#### The task:
In which lines of the data does the string "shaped" appear? Copy every one.

[[ Input material open ]]

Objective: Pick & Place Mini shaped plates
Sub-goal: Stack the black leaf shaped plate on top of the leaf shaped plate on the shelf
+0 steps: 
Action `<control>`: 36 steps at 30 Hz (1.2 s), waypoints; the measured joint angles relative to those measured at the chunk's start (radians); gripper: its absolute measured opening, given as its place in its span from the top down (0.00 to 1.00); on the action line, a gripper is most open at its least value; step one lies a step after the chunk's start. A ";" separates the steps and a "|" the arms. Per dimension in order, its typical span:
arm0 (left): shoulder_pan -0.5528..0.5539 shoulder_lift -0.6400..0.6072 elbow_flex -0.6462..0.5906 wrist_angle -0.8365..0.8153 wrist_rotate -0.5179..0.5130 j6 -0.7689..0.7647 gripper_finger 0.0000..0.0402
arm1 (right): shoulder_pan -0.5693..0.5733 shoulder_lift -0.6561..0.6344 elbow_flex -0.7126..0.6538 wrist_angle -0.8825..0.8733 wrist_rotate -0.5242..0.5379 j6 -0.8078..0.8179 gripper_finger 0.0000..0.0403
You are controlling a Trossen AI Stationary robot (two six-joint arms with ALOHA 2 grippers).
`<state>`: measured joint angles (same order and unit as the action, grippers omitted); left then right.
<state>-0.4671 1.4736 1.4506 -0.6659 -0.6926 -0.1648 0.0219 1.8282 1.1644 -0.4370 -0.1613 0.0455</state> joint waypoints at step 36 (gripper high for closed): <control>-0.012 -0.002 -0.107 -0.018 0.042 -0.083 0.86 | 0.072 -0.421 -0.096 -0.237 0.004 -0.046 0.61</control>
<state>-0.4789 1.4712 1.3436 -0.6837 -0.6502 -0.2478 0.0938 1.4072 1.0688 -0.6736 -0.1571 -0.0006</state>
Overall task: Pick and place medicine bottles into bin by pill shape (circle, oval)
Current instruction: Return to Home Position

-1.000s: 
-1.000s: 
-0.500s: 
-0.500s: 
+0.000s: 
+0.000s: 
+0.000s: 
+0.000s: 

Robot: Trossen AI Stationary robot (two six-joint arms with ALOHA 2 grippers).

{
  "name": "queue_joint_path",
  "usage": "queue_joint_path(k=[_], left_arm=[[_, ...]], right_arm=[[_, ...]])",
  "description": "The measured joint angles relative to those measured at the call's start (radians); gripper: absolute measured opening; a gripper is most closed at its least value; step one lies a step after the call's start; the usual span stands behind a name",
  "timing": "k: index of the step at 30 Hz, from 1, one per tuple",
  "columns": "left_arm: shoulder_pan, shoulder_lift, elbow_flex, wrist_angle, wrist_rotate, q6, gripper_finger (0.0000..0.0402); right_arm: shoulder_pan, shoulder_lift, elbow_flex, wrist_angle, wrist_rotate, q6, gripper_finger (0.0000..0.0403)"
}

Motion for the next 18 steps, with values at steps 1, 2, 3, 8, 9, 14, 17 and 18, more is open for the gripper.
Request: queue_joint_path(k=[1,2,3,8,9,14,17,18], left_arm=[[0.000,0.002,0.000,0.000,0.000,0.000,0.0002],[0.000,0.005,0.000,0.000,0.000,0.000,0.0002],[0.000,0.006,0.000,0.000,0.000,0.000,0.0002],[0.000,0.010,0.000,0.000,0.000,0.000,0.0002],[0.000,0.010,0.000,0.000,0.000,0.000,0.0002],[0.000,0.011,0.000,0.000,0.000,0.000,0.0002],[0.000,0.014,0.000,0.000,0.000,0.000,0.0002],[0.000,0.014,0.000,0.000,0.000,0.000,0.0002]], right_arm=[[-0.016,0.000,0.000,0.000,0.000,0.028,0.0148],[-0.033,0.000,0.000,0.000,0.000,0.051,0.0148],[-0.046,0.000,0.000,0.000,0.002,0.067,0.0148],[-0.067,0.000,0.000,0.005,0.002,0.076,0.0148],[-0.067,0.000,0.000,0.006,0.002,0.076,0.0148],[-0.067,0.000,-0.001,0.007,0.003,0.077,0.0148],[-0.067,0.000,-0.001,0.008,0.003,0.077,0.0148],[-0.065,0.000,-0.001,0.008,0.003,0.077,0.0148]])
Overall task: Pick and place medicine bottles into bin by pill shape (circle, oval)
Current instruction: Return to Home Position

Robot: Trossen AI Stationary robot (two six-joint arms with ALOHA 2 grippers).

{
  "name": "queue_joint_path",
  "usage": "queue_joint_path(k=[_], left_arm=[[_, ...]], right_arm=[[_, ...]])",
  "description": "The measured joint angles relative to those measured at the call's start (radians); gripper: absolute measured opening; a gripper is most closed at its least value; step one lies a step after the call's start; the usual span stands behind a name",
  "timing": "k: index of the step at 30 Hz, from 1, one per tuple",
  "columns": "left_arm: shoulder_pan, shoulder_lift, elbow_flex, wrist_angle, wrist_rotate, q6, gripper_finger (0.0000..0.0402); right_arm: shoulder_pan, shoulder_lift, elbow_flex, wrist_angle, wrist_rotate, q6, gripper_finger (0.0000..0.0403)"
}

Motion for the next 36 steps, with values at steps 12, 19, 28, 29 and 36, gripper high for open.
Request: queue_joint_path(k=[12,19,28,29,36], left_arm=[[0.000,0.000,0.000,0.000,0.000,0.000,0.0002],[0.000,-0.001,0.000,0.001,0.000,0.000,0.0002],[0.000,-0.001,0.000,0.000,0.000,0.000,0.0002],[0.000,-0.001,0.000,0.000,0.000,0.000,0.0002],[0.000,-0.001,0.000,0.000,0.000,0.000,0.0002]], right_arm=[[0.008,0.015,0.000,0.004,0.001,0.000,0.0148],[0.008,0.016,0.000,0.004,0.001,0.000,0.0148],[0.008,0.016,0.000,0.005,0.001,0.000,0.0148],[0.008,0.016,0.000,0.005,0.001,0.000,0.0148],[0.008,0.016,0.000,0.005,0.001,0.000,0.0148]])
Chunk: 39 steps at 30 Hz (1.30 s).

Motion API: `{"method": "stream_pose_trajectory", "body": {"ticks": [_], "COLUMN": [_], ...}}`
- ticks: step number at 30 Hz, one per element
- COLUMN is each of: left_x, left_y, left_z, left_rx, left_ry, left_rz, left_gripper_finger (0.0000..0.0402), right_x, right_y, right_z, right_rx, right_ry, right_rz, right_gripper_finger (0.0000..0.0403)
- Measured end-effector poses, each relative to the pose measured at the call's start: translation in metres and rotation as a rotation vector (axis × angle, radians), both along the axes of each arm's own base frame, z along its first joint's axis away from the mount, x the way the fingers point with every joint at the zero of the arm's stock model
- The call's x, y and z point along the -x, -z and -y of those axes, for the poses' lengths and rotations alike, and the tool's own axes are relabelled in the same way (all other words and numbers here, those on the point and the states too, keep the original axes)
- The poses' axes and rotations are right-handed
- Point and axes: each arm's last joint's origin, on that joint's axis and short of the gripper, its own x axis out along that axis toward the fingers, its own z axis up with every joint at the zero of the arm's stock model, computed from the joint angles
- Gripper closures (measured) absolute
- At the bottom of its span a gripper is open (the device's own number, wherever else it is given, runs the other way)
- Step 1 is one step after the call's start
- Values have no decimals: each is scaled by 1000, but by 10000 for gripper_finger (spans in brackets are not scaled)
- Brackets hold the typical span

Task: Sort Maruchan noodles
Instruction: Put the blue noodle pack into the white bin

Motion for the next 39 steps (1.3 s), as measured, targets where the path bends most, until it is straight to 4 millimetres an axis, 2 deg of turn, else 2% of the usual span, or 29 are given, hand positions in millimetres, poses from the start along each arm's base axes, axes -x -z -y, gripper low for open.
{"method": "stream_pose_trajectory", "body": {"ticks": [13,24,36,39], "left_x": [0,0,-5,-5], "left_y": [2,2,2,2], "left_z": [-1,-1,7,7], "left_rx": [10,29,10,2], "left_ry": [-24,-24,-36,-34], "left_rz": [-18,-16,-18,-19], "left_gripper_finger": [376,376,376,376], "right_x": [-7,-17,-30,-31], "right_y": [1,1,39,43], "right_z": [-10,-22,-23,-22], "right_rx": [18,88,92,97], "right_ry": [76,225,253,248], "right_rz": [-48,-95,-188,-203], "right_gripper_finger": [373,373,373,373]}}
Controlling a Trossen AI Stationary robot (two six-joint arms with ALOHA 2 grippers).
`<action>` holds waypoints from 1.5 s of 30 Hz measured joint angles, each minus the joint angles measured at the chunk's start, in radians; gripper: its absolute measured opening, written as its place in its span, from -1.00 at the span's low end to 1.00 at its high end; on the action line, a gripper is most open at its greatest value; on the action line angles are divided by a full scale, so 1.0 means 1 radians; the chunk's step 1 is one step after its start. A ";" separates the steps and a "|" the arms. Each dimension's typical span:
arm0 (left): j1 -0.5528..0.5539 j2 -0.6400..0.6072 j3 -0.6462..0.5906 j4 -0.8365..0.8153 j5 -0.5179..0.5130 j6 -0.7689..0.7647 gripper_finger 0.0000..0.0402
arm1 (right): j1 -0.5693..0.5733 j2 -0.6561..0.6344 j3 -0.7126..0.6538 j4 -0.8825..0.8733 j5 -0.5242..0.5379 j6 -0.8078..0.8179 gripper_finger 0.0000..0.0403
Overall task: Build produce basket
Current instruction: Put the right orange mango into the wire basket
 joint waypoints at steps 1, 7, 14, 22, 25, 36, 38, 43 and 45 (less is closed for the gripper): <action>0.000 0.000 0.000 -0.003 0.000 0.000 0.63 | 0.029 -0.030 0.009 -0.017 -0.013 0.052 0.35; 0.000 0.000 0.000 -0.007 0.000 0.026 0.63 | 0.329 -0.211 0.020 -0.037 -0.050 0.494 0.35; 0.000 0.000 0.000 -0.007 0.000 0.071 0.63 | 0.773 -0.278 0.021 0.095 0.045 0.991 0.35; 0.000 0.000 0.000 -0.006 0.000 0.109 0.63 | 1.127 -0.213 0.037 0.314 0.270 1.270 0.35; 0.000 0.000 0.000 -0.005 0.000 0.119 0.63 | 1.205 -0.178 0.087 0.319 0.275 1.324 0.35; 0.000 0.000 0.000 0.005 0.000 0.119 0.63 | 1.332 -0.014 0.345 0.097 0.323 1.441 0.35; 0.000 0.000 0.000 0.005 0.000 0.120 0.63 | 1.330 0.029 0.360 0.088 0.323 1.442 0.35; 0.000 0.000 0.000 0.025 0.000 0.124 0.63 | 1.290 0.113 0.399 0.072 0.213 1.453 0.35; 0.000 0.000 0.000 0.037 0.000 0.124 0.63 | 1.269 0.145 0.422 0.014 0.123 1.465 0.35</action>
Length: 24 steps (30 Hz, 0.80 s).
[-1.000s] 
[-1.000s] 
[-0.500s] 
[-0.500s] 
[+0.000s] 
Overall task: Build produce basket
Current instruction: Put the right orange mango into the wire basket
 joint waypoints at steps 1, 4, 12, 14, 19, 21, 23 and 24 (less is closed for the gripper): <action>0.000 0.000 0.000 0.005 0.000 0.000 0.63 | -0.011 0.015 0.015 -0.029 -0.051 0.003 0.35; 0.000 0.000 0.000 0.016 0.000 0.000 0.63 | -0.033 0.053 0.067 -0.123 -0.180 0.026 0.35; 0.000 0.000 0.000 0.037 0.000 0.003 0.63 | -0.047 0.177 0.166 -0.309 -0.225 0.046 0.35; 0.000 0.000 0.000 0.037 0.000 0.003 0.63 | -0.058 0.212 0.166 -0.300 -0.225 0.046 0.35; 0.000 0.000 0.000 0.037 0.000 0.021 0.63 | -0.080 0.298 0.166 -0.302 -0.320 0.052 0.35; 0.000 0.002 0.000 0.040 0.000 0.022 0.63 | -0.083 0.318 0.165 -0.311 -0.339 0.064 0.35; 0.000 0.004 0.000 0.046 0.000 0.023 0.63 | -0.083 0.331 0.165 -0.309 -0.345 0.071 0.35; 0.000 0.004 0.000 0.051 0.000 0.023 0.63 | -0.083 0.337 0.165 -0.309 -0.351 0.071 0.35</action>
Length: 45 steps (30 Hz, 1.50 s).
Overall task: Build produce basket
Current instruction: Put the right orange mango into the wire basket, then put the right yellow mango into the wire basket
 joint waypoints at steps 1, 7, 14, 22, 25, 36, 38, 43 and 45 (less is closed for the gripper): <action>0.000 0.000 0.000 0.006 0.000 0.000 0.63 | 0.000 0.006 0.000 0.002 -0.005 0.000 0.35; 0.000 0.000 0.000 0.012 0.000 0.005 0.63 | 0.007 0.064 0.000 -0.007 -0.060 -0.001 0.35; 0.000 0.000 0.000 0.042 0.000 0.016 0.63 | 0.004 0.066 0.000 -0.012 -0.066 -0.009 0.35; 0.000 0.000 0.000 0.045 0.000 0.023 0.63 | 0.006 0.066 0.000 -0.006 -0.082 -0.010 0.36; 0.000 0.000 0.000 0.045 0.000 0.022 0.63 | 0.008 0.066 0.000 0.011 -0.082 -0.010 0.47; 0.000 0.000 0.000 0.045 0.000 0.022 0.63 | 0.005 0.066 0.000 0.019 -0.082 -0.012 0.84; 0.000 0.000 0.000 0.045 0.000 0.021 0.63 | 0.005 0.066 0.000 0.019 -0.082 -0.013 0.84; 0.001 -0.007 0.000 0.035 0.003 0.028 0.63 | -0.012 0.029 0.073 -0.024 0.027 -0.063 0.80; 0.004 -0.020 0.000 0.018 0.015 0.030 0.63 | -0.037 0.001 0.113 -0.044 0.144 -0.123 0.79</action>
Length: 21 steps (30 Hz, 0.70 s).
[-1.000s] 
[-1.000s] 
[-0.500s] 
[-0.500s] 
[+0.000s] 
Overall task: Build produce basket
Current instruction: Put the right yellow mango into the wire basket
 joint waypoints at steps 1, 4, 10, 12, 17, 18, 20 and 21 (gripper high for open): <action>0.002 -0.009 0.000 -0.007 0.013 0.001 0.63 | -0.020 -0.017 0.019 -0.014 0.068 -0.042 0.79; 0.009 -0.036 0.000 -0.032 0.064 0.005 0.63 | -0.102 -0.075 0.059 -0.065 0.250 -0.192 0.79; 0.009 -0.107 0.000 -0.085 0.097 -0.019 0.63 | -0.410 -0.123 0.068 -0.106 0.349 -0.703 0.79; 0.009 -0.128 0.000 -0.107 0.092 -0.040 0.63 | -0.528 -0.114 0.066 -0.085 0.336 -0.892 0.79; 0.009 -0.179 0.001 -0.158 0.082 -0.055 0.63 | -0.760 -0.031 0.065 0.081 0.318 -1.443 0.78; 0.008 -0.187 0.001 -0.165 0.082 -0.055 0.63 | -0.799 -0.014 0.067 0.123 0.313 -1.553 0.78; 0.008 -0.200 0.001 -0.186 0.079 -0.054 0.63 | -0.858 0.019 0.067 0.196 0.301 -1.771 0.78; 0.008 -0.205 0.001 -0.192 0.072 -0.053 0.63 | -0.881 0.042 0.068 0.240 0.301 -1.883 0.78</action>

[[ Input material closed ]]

#### Answer box:
Objective: Pick & Place Mini shaped plates
Sub-goal: Stack the black leaf shaped plate on top of the leaf shaped plate on the shelf

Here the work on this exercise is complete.